He worked as a magazine editor and poet for years, continuing to publish his work with mixed success until 1975, when his book Self-Portrait in a Convex Mirror won the National Book Award, the National Book Critics Circle Award, and the Pulitzer Prize.
In the succeeding decades, he has gone on to garner numerous awards, including the Ruth Lilly Poetry Prize, the Poetry Society of America's Robert Frost Medal, the American Academy of Arts and Letters's Gold Medal for Poetry and many fellowships and awards. 
Ashbery has published more than twenty collections of poems, and he is currently the Charles P. Stevenson, Jr.
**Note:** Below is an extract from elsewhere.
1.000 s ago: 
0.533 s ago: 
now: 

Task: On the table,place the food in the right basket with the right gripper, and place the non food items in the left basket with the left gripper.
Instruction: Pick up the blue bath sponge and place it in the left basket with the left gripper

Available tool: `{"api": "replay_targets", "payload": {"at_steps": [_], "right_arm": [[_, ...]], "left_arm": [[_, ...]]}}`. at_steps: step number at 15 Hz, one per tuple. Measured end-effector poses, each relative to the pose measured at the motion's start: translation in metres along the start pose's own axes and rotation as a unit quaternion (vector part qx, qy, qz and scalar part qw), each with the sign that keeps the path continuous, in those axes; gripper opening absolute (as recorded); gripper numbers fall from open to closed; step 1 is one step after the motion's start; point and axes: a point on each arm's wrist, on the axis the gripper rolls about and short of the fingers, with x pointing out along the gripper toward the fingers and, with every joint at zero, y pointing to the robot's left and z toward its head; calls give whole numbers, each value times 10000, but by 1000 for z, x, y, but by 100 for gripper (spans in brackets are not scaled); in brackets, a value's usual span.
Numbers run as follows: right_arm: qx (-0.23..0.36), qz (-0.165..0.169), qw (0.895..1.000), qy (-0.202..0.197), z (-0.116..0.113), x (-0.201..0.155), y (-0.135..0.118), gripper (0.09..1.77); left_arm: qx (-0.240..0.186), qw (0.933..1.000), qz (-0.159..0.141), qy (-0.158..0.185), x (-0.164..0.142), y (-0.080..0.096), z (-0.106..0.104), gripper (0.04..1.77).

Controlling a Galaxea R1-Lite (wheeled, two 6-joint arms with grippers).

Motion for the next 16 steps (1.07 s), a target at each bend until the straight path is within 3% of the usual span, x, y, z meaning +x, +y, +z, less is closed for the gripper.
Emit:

Professor of Languages and Literature at Bard College at Annandale-on Hudson, New York.

Thursday, April 15, 2010

Kay Ryan

The Best of It: new and selected poems by Kay Ryan.  Ryan is currently in her second year as Poet Laureate of the United States.  Born and raised in Southern California, she was educated at UCLA and she now teaches part-time at the College of Marin in Kentfield.  This is her first retrospective collection of poetry, and she includes previously published work as well as new pieces.  Her poems are very short and compressed, but there is a certain rhythm and rhyme to her poems that give them an air of musicality....almost like a chant. 
In addition to her two-year tenure as Poet Laureate, Ryan has also been awarded the Ruth Lilly Poetry Prize, the Maurice English Poetry Award, a Guggenheim Fellowship, a Union League Poetry Prize, an Ingram Merrill Award, and a fellowship from the National Endowment for the Arts.

Wednesday, April 14, 2010

Stephen Dunn

Everything Else in the World by Stephen Dunn (2006).  Dunn was born in New York City in 1939 (apparently, if you want to be a poet, it helps to be born in NYC).  After graduating from Hofstra University, he spent a year as a professional basketball player with the Williamsport, Pennsylvania Billies.  He's had considerably more success and longevity as a poet.
He has published 14 collections of poems, winning the Pulitzer Prize for his book Different Hours (2000) and the National Poetry Series award for Local Time (1986).  He has also been awarded the James Wright Prize, the Academy Award for Literature, three fellowships from the National Endowment for the Arts, the Theodore Roethke Prize, the Levinson Prize, and the Oscar Blumenthal Prize.
He is currently the Distinguished Professor of Creative Writing at Richard Stockton College of New Jersey (I wonder how he fits that title on his business card). 

Tuesday, April 13, 2010

Marge Piercy

Colors Passing Through Us by Marge Piercy (2003).  Piercy draws on a number of different influences in this book:  the life of her maternal grandmother, who emigrated from a Lithuanian stetl; her love of gardening; her strong sense of political activism; her experiences with marriage and divorce; and her own sexuality.
Piercy, who has lived on Cape Cod for decades, was born and raised in Detroit during the Great Depression, and was the first member of her family to attend college.  She rebelled against the traditional roles of the 1950's, however, becoming involved with both the civil rights movement and the feminist movement. She published her first book of poems - Breaking Camp - in 1968, after completing an M.A. at Northwestern University.  She has since published 16 collections of poetry, the most recent being The Crooked Inheritance.  Many of her prose and poetical works deal with feminism, Judaism, cats and gardening.

Saturday, April 10, 2010

Charles Wright

Buffalo Yoga by Charles Wright (2004).  Tennessee-born Wright is currently the Chancellor of the Academy of American Poets and teaches at the University of Virginia in Charlottesville.  A prolific poet who published his first volume of poems - The Grave of the Right Hand - in 1970, Wright has recently published his 19th book.  Sestets is a collection of six-line poems that are "a masterpiece of formal rigor and a profound meditation on nature and mortality" - from the book description.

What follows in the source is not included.